Sure enough, in New York, co-op board meetings are subject to Corporate Law, specifically BCL 624, as is explained in excerpt from Habitat Magazine, in this FAQ.

A. Co-ops, in New York, are governed by the Business Corporation Law. BCL 624(a) requires corporations to keep meeting minutes. BCL 624(b) requires corporations to allow shareholders to review two categories of corporate documents: “minutes of the proceedings of its shareholders and record [i.e., list] of shareholders…”

Notice the language: The law mandates review only of minutes of shareholders’ meetings — generally speaking, the year’s annual meeting for election of directors.

Source: FAQ Check: What Are Co-op Owners’ Rights to See Board-Meeting Minutes? (Habitat)

So, by extension, if meeting minutes are generally off-limits unless compelled by the court and in redacted format, it’s clear that shareholders of a co-op are not invited to attend board meetings.

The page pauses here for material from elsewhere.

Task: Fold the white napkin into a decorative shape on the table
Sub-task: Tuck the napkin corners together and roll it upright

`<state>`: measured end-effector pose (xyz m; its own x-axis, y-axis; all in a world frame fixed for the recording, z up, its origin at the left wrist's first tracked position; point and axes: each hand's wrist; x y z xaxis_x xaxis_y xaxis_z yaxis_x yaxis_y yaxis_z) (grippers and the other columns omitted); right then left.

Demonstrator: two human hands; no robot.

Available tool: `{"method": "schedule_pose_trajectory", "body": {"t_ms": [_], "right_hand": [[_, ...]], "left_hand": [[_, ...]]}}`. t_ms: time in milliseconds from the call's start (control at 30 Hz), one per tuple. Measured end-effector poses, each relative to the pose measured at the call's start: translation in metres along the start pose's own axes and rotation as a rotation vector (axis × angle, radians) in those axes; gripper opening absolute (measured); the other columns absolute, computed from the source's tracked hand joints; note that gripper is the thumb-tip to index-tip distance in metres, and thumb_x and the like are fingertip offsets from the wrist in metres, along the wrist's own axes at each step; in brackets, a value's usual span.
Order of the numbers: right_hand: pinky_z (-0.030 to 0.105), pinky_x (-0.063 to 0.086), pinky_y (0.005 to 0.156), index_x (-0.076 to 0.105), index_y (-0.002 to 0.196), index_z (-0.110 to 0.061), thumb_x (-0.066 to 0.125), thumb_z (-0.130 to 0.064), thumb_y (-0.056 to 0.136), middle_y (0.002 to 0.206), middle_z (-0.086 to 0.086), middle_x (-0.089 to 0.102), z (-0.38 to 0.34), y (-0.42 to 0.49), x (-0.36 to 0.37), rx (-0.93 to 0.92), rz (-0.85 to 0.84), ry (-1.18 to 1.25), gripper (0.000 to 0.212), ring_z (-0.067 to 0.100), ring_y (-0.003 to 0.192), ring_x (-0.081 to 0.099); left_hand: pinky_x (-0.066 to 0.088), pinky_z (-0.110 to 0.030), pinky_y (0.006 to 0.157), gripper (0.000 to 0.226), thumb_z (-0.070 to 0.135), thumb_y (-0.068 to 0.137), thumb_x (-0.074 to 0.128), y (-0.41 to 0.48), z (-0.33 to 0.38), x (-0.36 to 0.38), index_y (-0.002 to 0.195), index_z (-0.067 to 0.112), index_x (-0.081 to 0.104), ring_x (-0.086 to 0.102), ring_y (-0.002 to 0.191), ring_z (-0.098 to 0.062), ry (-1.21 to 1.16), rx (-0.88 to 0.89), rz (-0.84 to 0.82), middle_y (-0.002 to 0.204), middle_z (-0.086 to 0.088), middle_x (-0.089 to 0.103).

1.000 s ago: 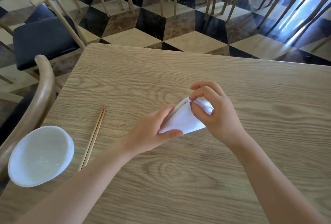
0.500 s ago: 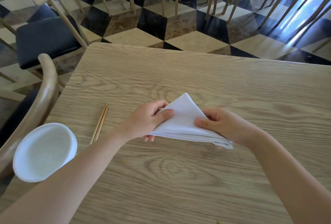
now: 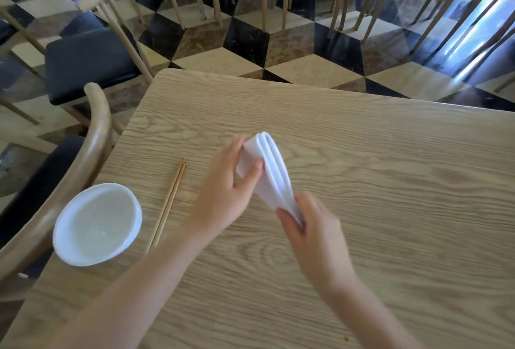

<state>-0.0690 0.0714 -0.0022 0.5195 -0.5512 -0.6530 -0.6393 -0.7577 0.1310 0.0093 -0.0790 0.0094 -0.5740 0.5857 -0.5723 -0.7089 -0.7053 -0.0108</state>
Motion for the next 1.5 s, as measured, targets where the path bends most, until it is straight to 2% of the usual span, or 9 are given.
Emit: {"method": "schedule_pose_trajectory", "body": {"t_ms": [100,233,300,433,533,667,967,1067,1500], "right_hand": [[0.029,0.032,0.054,0.056,0.077,-0.005,0.074,-0.003,0.074,0.067,0.006,0.056,-0.015,-0.015,0.035,-0.102,0.028,-0.109,0.018,0.024,0.058,0.053],[0.023,0.046,0.063,0.063,0.098,-0.006,0.07,-0.015,0.08,0.082,0.004,0.063,-0.026,-0.036,0.066,-0.152,-0.11,-0.064,0.022,0.021,0.072,0.061],[0.028,0.049,0.078,0.059,0.115,-0.01,0.067,-0.025,0.082,0.098,-0.001,0.063,-0.025,-0.042,0.072,-0.161,-0.238,-0.062,0.037,0.018,0.088,0.059],[0.025,0.031,0.097,0.049,0.129,-0.024,0.06,-0.045,0.08,0.128,-0.012,0.05,-0.018,-0.034,0.063,-0.202,-0.472,-0.112,0.055,0.014,0.114,0.042],[0.029,0.036,0.095,0.057,0.119,-0.017,0.058,-0.027,0.086,0.118,-0.006,0.057,-0.014,-0.01,0.048,-0.142,-0.315,-0.011,0.035,0.018,0.108,0.047],[0.023,0.03,0.091,0.052,0.122,-0.014,0.056,0.001,0.082,0.117,-0.006,0.053,-0.013,0.04,0.043,-0.148,-0.171,-0.094,0.043,0.015,0.106,0.04],[0.037,0.027,0.086,0.059,0.081,-0.021,0.057,-0.015,0.081,0.078,-0.017,0.048,-0.019,0.092,0.058,-0.316,-0.428,-0.438,0.006,0.021,0.096,0.038],[0.038,0.026,0.085,0.044,0.059,-0.029,0.055,-0.023,0.083,0.07,-0.017,0.041,-0.028,0.099,0.056,-0.308,-0.591,-0.508,0.027,0.019,0.093,0.037],[0.036,0.022,0.088,0.053,0.079,-0.035,0.047,-0.014,0.08,0.079,-0.014,0.048,-0.022,0.108,0.037,-0.271,-0.829,-0.746,0.021,0.016,0.102,0.037]], "left_hand": [[0.041,-0.004,0.081,0.068,0.072,0.071,0.048,-0.03,0.006,0.007,0.122,0.026,0.05,0.059,0.099,0.002,-0.313,-0.262,-0.026,0.103,0.016,0.065],[0.041,-0.007,0.053,0.02,0.025,0.088,0.058,-0.048,-0.017,0.013,0.105,0.015,0.058,0.054,0.056,0.005,-0.306,-0.38,0.139,0.064,0.014,0.056],[0.04,-0.011,0.052,0.007,0.018,0.089,0.053,-0.049,-0.024,0.008,0.095,0.017,0.058,0.055,0.061,-0.006,-0.253,-0.409,0.183,0.065,0.012,0.055],[0.039,-0.002,0.073,0.047,0.012,0.091,0.05,-0.061,-0.034,-0.003,0.134,0.026,0.039,0.055,0.089,-0.001,-0.123,-0.16,0.166,0.116,0.012,0.058],[0.037,-0.005,0.068,0.028,0.006,0.084,0.059,-0.084,-0.041,0.001,0.11,0.012,0.049,0.048,0.075,-0.018,0.073,-0.053,0.234,0.079,0.013,0.05],[0.039,-0.019,0.08,0.041,0.0,0.078,0.065,-0.118,-0.053,0.011,0.116,0.01,0.053,0.046,0.089,-0.014,0.186,-0.087,0.299,0.097,0.007,0.048],[0.043,-0.025,0.073,0.031,-0.003,0.076,0.069,-0.136,-0.053,0.008,0.105,0.006,0.06,0.059,0.081,-0.023,0.154,-0.19,0.373,0.091,-0.003,0.062],[0.046,-0.031,0.07,0.02,0.001,0.077,0.069,-0.138,-0.052,0.006,0.094,0.005,0.061,0.057,0.079,-0.025,0.166,-0.206,0.353,0.085,-0.006,0.061],[0.041,-0.03,0.076,0.01,0.01,0.079,0.068,-0.135,-0.05,0.007,0.088,0.007,0.062,0.052,0.087,-0.025,0.193,-0.345,0.354,0.085,-0.006,0.063]]}}
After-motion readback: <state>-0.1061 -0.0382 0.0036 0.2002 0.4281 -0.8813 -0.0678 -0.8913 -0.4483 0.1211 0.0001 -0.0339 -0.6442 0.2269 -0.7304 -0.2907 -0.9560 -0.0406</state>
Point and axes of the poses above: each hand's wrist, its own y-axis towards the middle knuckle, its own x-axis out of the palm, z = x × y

Similarly, New York condo and homeowners’ associations are governed by Nonprofit Corporate Law (NPCL) which does not require either open meetings or open access to minutes of those meetings. (See NPCL 710, NPCL 711)

The NY attorneys consulted in the two articles linked above do note that some boards of association-governed communities in New York choose to operate with transparency, providing access to bare bones or redacted minutes of board meetings. However, most do not. And why would they, if their HOA attorneys publicly discourage sharing this information with owners and shareholders?

On the opposite end of the spectrum, although Florida law requires open access to board meetings as well as minutes, weak enforcement of state law results in a great deal of noncompliance.  Association boards continue to conduct closed board meetings and often fail to make meeting minutes available for inspection by members.

Proving the point that, no matter what may be required by statute, open access laws must be easily and swiftly enforced in order to ensure widespread transparency in association-governed, common interest communities.


1 thought on “Do “open meeting” and “open record” laws apply to all HOA, condo, & co-ops?

  1. Indiana law says open meetings and right to inspect records. What a joke. Board members don’t answer phone calls or emails. Property manager doesn’t return voicemail or email. Request for records go unanswered. Board meetings canceled without notice. Board meetings not announced have no idea where or when board meetings happen.